### YOUR INSTRUCTIONS
The expected output is each line from the one containing "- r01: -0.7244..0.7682" to the last line of the data below, set down exactly, minus the pictures.

#### INFORMATION SHOWN ####

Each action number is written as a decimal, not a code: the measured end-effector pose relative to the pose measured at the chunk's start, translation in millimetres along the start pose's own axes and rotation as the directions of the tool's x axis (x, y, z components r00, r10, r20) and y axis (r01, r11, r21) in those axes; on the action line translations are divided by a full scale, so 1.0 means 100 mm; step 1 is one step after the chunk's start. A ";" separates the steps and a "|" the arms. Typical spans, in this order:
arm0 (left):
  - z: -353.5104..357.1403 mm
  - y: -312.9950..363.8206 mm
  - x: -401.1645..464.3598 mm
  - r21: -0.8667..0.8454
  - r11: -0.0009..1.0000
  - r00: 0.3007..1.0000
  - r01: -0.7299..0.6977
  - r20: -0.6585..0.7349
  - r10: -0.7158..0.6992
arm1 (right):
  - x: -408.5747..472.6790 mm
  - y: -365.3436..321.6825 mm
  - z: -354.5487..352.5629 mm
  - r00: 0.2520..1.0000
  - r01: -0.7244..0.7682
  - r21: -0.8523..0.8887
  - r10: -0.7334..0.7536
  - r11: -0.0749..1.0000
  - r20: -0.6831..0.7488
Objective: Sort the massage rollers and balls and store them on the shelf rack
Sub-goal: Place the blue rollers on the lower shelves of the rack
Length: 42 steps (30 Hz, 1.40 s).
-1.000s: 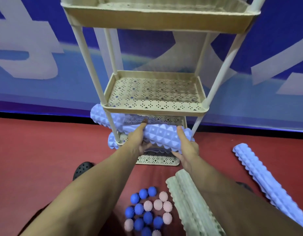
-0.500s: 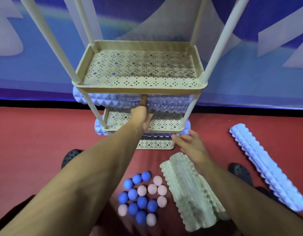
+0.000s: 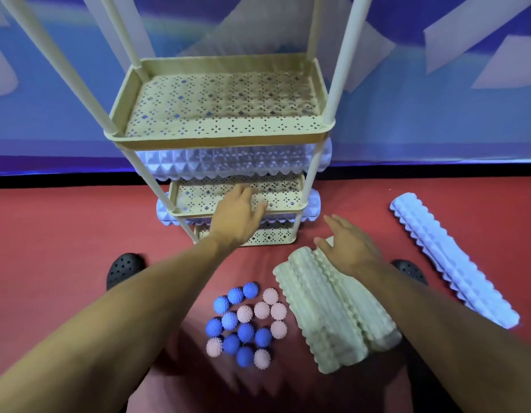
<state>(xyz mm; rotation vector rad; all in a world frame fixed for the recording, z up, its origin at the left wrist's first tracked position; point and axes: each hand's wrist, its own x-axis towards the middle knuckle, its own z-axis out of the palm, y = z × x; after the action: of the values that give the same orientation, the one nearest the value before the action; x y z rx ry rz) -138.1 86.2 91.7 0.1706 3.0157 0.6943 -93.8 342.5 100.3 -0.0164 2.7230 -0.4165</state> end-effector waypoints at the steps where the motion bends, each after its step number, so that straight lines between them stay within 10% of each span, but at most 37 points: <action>1: 0.03 0.07 -0.08 0.051 0.994 0.995 -0.098 -0.006 0.099 | -0.01 0.09 -0.01 1.000 -0.008 -0.001 0.008 1.000 0.013; 6: 0.48 0.58 -0.34 0.102 0.905 0.904 -0.413 0.169 0.394 | -0.04 0.75 0.00 0.998 -0.065 -0.060 0.066 0.996 0.014; 25: 2.70 1.78 0.03 0.055 0.987 0.929 -0.152 0.350 0.124 | 0.52 3.95 0.62 0.780 -0.626 0.046 0.624 0.779 0.048; 42: 2.49 1.79 -0.26 0.141 0.966 0.931 -0.219 0.325 0.164 | 0.36 3.69 0.65 0.867 -0.476 -0.127 0.440 0.870 -0.236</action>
<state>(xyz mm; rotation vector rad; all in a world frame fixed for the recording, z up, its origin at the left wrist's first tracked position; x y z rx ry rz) -78.1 350.8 -52.9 0.5351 2.7711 0.3669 -85.6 674.7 -77.1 0.6502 2.8217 -0.0279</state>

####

### THE ANSWER
  - r01: -0.7244..0.7682
  - r21: -0.8523..0.8887
  - r10: -0.7334..0.7536
  - r11: -0.0749..1.0000
  - r20: -0.6831..0.7488
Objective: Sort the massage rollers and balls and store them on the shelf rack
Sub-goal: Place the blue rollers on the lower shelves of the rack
Length: 42 steps (30 Hz, 1.40 s).
-1.000s: 
-0.500s: 
+0.000s: 
<state>(xyz mm; rotation vector rad; all in a world frame fixed for the recording, z up, its origin at the left wrist's first tracked position; point and axes: each hand's wrist, its own x-axis towards the middle knuckle, its own z-axis out of the palm, y = z × x; after the action: of the values that give the same orientation, the one nearest the value before the action; x y z rx ry rz) -138.1 86.2 91.7 0.1706 3.0157 0.6943 -93.8 342.5 100.3 -0.0164 2.7230 -0.4165</state> end-effector waypoints at the steps where the motion bends, each after its step number, so that straight lines between them stay within 10% of each span, but at most 37 points: <action>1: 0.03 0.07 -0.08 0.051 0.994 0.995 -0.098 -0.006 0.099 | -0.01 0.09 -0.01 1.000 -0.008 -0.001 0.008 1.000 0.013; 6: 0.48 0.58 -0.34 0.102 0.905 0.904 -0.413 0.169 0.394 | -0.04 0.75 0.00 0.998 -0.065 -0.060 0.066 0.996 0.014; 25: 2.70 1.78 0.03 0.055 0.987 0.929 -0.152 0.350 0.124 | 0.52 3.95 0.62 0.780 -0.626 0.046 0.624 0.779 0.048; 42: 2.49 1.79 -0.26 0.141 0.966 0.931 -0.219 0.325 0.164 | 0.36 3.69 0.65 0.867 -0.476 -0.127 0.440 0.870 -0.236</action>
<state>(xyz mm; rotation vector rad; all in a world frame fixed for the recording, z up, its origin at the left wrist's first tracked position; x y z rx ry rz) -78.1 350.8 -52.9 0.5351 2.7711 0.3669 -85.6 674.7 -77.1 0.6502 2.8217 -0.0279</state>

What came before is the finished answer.